Si mette male sulla riforma del Lavoro. Elsa Fornero traballa sull’articolo 18 e promette «una paccata di miliardi» per indorare la pillola ai sindacati. Ma il muro delle sigle non si incrina. Anzi, ad ingrossare il fronte del no arrivano anche le piccole imprese.

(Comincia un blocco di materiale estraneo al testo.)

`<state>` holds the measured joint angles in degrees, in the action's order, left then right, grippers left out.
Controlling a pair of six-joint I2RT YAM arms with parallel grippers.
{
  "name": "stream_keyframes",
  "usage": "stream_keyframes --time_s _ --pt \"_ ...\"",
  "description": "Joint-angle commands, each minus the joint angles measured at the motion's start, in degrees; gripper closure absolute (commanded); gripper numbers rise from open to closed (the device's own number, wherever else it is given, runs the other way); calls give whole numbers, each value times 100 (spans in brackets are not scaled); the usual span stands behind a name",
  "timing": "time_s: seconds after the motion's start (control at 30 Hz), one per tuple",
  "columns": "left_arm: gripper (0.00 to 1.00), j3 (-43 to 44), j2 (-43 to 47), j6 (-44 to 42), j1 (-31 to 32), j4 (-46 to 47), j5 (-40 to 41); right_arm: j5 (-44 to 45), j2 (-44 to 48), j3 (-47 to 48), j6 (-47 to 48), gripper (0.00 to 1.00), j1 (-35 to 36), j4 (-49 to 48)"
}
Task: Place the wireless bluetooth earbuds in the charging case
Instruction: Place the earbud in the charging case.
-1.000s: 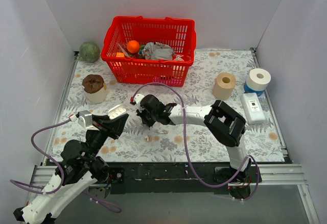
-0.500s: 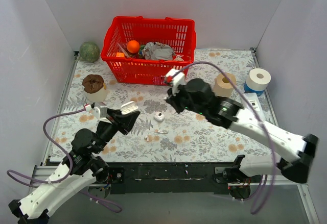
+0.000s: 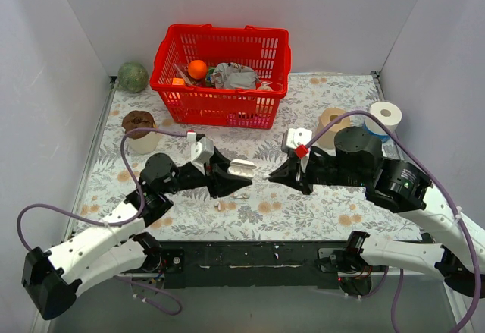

Il ministro del Lavoro ha prima confermato i tempi e ribadito l’intenzione del governo di andare avanti e chiudere «molto in fretta», con l’obiettivo di smantellare i «privilegi» prevedendo «più facilità in uscita». Poi, ha lanciato la sfida sulle risorse per gli ammortizzatori sociali: «È chiaro che se uno comincia a dire no, perché dovremmo mettere una paccata di miliardi e dire “poi voi ci dite di sì”? Non si fa così». Immediata la replica del segretario del Pd, Pier Luigi Bersani, che ha gettato benzina sul fuoco, assottigliando di fatto le speranze di un esito positivo della trattativa. «Non ero al tavolo» con il governo, ha detto, «però nessuno mi ha riferito di aver visto una paccata di miliardi. Forse si sono dimenticati di dirmelo». Più cauto, in questa fase, il Pdl, dove le parole della Fornero sono state lette come un segnale di debolezza. Il partito del Cavaliere ieri ha ribadito il sostegno alla riforma sulle maggiori tutele in entrate e minori rigidità in uscita. Un sostegno che nasce proprio dal timore che i veti incrociati di sindacati e Pd riescano, alla fine, ad annacquare i progetti del ministro, in particolare sul tema dei licenziamenti. «Il Pdl», ha detto l’esperto di previdenza e lavoro Giuliano Cazzola, «appoggerà la riforma del governo nella revisione dell’articolo 18 dello statuto dei lavoratori».
Sul fronte opposto i sindacati, compresa la Cisl, e le imprese, a partire dalle piccole, avvertono: o si cambia o salta il tavolo. Il nodo, adesso, prima ancora dell’articolo 18 è il nuovo sistema di ammortizzatori sul tavolo della trattativa, che anticipa lo stop alla mobilità riducendone la durata (a 12-18 mesi dal massimo di 36-48 mesi di oggi), e che alle organizzazioni sindacali non piace perché, dicono, non allarga la platea e rischia di lasciare per strada molti lavoratori per l’effetto combinato con l’innalzamento dell’età di pensione.
Le imprese, quelle piccole, temono un aumento dei costi, con l’aggravio sui contributi. Le grandi, invece, hanno paura dell’impatto sulle ristrutturazioni aziendali. La strada è stretta. La tensione è alta. Se il governo non modifica la proposta sulla mobilità il tavolo salta, è il messaggio che manda a chiare lettere il leader della Cisl, Raffaele Bonanni, che aggiunge: «La Fornero si prende la responsabilità di una rottura sociale che noi non vogliamo». Per il leader della Cgil, Susanna Camusso, «siamo di nuovo di fronte», dopo le pensioni, «a una riforma che non allarga le tutele a tutti ma anzi riduce quelle esistenti. Se non ci saranno le risposte e le risorse decideremo cosa fare». Anche secondo il numero uno della Uil, Luigi Angeletti, «si può arrivare a una conclusione. Il problema sta tutto nella volontà del governo di mettere a disposizione le risorse necessarie». Di traverso pure artigiani e commercianti. «L’aggravio di costi previsto dalla riforma del lavoro presentata dal governo è inaccettabile. Se non ci saranno modifiche sostanziali, non firmeremo l’accordo», è la linea indicata dal presidente di Rete Imprese Italia, Marco Venturi. Il ministro, da parte sua, insiste sulla bontà della riforma e parla di «inclusione e universalità». «Confido nell'accordo e lavoro per questo», assicura. E sulle risorse, ripete: «Mi sono impegnata a che non vengano tolte dall'assistenza. Mi sembra sia un buon impegno. Avrei voluto sentire una piccola parola di apprezzamento».